Kirk, like the best of the postmodernists, is calling not for a radical relativism—i.e., an assertion that truth doesn’t exist—but for a humility of the intellect. The postmodernist challenges us to learn from the aspects of the truth presented by today’s less powerful voices; the traditionalist Kirk asks us to show the same respect for those who are less powerful because they are voices of the past. (This idea is echoed in Chesterton’s phrase “democracy of the dead.”) Modernity viewed the past as an oppressor whose shackles must be removed from thought, but postmodernism can view the past the way a healthy new republic treats its former king: He is no longer king, but he must not be denied the full rights of citizenship—for he, too, has much to teach us.In an interview with John J. Miller at NR, Russello explained:
Like the postmodernists, Kirk presents us with what has been called a “romance of the marginal.” Gerald Russello’s fine book demonstrates how looking at the margins can give us directions to the moral and intellectual center; how Lyotard’s “crisis of narratives” can yield a vision of the permanent things.
Kirk’s conservatism is “postmodern” in the sense that it was never modern, and therefore is not burdened as liberalism is with the weaknesses of the Enlightenment worldview.

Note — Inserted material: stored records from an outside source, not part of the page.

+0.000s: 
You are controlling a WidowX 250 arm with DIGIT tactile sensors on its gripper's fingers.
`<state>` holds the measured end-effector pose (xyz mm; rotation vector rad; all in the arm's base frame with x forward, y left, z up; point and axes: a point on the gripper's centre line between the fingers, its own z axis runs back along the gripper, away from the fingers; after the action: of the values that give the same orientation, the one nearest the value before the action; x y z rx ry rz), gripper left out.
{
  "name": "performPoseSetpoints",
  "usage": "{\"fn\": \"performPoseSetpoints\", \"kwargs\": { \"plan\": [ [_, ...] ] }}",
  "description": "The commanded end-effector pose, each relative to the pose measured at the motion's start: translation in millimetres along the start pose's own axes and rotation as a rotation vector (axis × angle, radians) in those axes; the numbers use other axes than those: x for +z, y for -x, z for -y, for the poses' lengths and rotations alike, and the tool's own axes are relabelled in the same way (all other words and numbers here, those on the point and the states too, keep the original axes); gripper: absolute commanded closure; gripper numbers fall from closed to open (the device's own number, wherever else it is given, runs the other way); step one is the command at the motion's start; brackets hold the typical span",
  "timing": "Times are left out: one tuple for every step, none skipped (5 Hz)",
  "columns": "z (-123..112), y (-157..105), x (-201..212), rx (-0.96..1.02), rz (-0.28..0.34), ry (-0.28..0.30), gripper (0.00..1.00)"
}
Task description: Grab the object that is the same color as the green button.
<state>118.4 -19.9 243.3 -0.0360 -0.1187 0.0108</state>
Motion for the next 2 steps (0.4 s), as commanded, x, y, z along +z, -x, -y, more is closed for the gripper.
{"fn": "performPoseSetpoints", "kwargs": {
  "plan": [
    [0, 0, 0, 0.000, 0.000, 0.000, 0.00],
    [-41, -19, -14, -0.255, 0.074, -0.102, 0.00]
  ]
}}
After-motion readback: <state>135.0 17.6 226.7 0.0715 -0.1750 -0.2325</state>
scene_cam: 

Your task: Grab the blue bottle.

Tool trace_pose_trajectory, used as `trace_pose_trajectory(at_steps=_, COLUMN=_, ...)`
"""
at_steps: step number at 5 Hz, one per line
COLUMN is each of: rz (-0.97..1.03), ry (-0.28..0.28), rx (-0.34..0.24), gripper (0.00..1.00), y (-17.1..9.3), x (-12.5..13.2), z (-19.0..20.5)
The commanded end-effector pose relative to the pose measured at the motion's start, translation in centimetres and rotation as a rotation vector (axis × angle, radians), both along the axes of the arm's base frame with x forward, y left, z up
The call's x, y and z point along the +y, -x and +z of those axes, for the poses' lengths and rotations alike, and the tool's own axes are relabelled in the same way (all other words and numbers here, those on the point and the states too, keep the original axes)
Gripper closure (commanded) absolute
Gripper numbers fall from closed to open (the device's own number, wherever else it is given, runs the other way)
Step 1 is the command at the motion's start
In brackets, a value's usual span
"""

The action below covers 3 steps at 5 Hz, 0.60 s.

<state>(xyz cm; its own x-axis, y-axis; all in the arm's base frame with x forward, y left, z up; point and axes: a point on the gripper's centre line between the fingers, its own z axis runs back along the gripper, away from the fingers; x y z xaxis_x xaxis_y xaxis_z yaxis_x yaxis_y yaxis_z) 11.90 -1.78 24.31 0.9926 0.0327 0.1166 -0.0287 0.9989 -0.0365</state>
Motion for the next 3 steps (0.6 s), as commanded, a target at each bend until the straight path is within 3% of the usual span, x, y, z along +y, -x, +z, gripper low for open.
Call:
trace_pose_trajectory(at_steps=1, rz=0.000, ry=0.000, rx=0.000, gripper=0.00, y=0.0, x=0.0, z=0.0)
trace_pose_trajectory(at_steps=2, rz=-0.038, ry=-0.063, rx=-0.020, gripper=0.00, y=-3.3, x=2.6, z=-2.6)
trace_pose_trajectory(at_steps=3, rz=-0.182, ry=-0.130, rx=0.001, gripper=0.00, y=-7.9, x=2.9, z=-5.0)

Kirk’s emphasis on imagination, his concern for the imagery a society creates of what it admires or condemns, his treatment of tradition and history as not objective but one in which we participate and can change, and his devotion to what Burke called the “little platoons” of society all have parallels in postmodern thought. Moreover, Kirk himself saw this. In 1982, he wrote in National Review, that “the Post-Modern imagination stands ready to be captured. And the seemingly novel ideas and sentiments and modes may turn out, after all, to be received truths and institutions, well known to surviving conservatives.” With liberalism moribund, it “may be the conservative imagination which is to guide the Post-Modern Age.”Looking at the historical margins for the moral constants exhibited by the silent majorities of the past could be--and has been--a worthwhile endeavor for conservatives.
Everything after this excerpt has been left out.